Monday, May 19, 2008

Digitise the Waste

The greatest area of waste is often where you have to get your product seen. We may well used eco friendly paper, reduce the book miles or even cut back on executive travel but given the sheer number of titles, publishers and third parties waste prevails. Promotion, publicity and marketing, not only burn money but also currently generate more paper. Anyone who receives those glossy publisher and wholesaler’s catalogues, or a constant stream of advanced information sheets, review copies or turns the pages of any trade paper is witness to the waste generated in merely the industry talking to its self.

It is estimated that between 6 and 15% of initial print runs are given away as review, gratis or inspection copies. HarperCollins, reportedly distribute around 100,000 catalogues not once but three times a year. Paper, post and labour waste, that is replicated throughout the industry.

HarperCollins is among a group of major trade publishers who have recently announced that it is planning to convert its publishing catalogues from paper to online and have called the current system both economically and environmentally indefensible. HarperCollins President Jane Friedman in an article in the Associated Press stated, "I think we are overdue. We produce thousands and thousands of catalogues, many of which go right into the wastebaskets."Interestingly, their first class statement on environmental policy posted on their UK web site covers much but says nothing on marketing and promotional waste – perhaps it’s a given.

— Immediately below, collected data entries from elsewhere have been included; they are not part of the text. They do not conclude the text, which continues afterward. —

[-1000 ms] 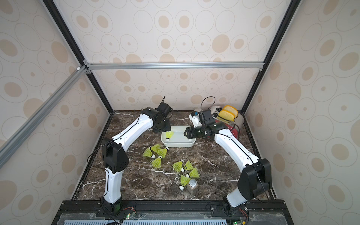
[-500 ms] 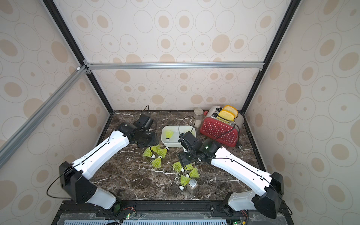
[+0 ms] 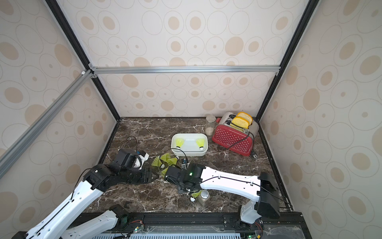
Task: Put the shuttlecocks into the storage box
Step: Pick up the shuttlecock at the center of the board.
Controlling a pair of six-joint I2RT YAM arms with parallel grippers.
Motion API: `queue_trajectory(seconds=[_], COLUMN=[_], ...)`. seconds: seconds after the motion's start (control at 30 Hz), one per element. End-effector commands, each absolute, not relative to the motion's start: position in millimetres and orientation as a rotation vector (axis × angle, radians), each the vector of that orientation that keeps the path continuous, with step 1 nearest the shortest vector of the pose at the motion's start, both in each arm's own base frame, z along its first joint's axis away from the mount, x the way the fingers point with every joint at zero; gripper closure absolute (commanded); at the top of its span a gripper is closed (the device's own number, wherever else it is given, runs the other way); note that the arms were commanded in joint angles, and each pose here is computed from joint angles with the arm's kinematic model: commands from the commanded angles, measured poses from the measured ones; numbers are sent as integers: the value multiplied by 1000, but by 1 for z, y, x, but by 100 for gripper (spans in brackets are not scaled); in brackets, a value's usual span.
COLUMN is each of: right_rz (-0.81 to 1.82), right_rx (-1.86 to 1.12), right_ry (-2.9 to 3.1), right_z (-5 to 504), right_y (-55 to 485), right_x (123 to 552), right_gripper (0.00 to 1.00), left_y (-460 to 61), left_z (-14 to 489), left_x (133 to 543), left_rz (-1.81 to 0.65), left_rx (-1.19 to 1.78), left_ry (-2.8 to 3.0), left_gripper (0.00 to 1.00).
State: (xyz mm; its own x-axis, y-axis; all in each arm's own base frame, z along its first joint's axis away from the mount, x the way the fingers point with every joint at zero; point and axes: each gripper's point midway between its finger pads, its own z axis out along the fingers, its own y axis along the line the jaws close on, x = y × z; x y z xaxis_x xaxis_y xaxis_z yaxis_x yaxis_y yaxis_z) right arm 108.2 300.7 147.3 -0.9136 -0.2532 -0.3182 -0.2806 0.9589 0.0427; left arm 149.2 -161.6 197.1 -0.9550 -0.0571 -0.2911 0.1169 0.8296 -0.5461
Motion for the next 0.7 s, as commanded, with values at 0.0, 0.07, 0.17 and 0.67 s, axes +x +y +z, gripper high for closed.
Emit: queue_trajectory(seconds=[0.0, 0.07, 0.17, 0.67], right_rz=[53, 57, 48, -15], right_rx=[-155, -117, -49, 184], right_ry=[2848, 2849, 2840, 2789], right_z=[137, 129, 120, 53], right_y=[295, 301, 303, 284], right_x=[97, 90, 80, 74], right_gripper=[40, 40, 39, 40], left_y=[-156, -151, -150, -139], left_z=[186, 181, 180, 188], left_x=[118, 109, 99, 60], left_rz=[-896, -901, -941, -1065], left_rx=[109, 122, 138, 227], left_ry=[2759, 2767, 2754, 2684], left_gripper=[42, 42, 43, 43])
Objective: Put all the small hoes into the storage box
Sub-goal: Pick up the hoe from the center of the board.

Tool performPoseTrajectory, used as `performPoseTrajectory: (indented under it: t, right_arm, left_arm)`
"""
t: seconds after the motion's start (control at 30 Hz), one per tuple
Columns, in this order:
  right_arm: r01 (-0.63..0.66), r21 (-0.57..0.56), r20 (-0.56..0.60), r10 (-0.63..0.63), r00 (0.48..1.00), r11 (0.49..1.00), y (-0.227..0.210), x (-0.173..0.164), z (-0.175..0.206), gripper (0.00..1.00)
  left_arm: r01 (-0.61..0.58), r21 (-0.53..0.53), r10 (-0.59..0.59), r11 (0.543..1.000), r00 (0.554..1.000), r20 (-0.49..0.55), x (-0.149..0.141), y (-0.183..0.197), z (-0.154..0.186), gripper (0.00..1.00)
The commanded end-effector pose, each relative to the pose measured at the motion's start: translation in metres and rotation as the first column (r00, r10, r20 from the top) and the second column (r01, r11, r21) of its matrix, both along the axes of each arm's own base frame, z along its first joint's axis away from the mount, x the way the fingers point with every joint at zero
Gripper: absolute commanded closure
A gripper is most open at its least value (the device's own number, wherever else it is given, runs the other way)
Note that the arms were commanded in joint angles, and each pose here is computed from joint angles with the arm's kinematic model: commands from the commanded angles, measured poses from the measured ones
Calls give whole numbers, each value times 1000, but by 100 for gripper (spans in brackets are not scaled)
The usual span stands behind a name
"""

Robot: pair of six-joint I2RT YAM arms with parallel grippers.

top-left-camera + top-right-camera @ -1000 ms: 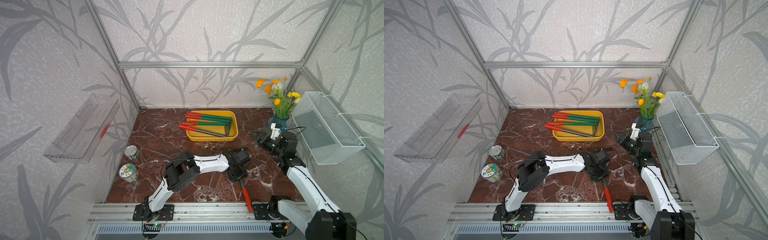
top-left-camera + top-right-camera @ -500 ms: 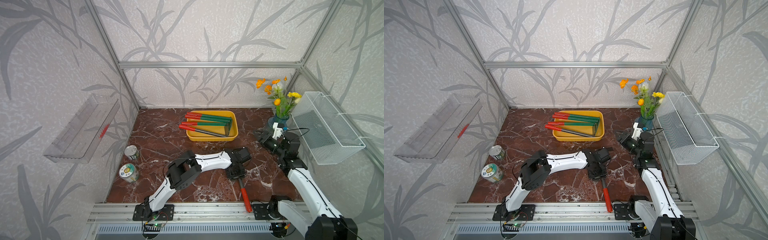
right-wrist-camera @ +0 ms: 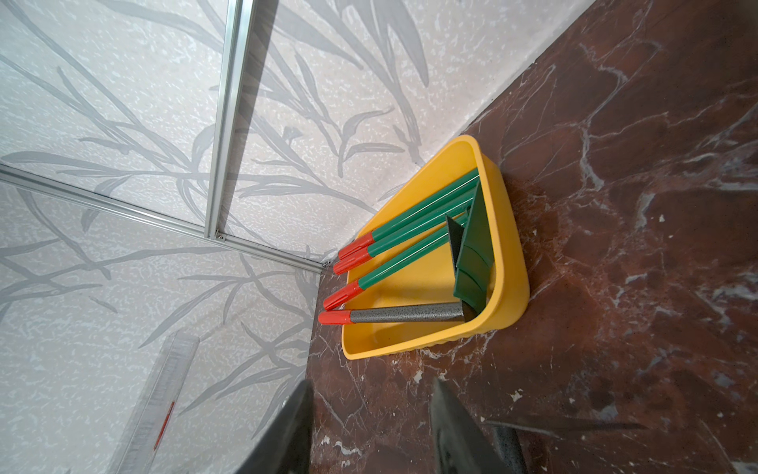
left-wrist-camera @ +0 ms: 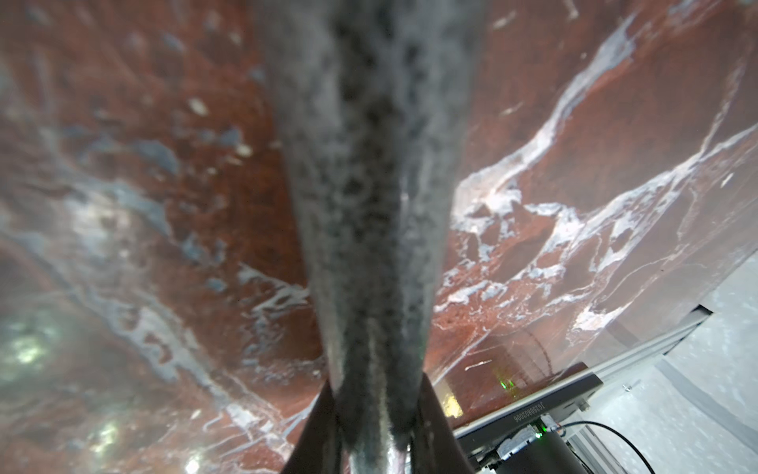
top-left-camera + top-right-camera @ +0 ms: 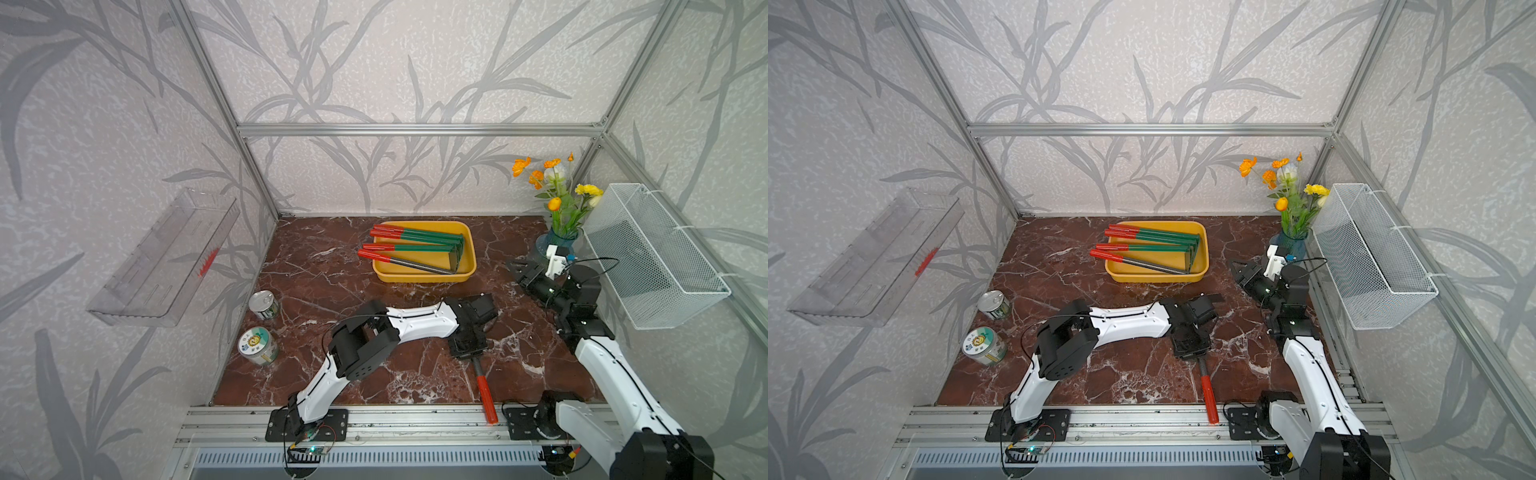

The question now is will the booksellers respond to the new format or take the traditional route and request a paper catalogue or ignore the ecatlogue and buy elsewhere? We can all see waste but realising the saving is often difficult in a many to many supply chain. Think how long it has taken the industry to move along the obvious supply chain logistics agenda.

Digitisation offers publishing far more than ebooks, audio downloads and online and marketing is one of the big prizes.

Update from Ashley Lodge,Corporate Responsibility Manager,HarperCollins Publishers

"HarperCollins UK stopped its company-wide glossy 4-colour sales catalogues in 2006. Instead they publish a condensed one-colour stocklist on recycled paper twice a year in line with bookseller demands."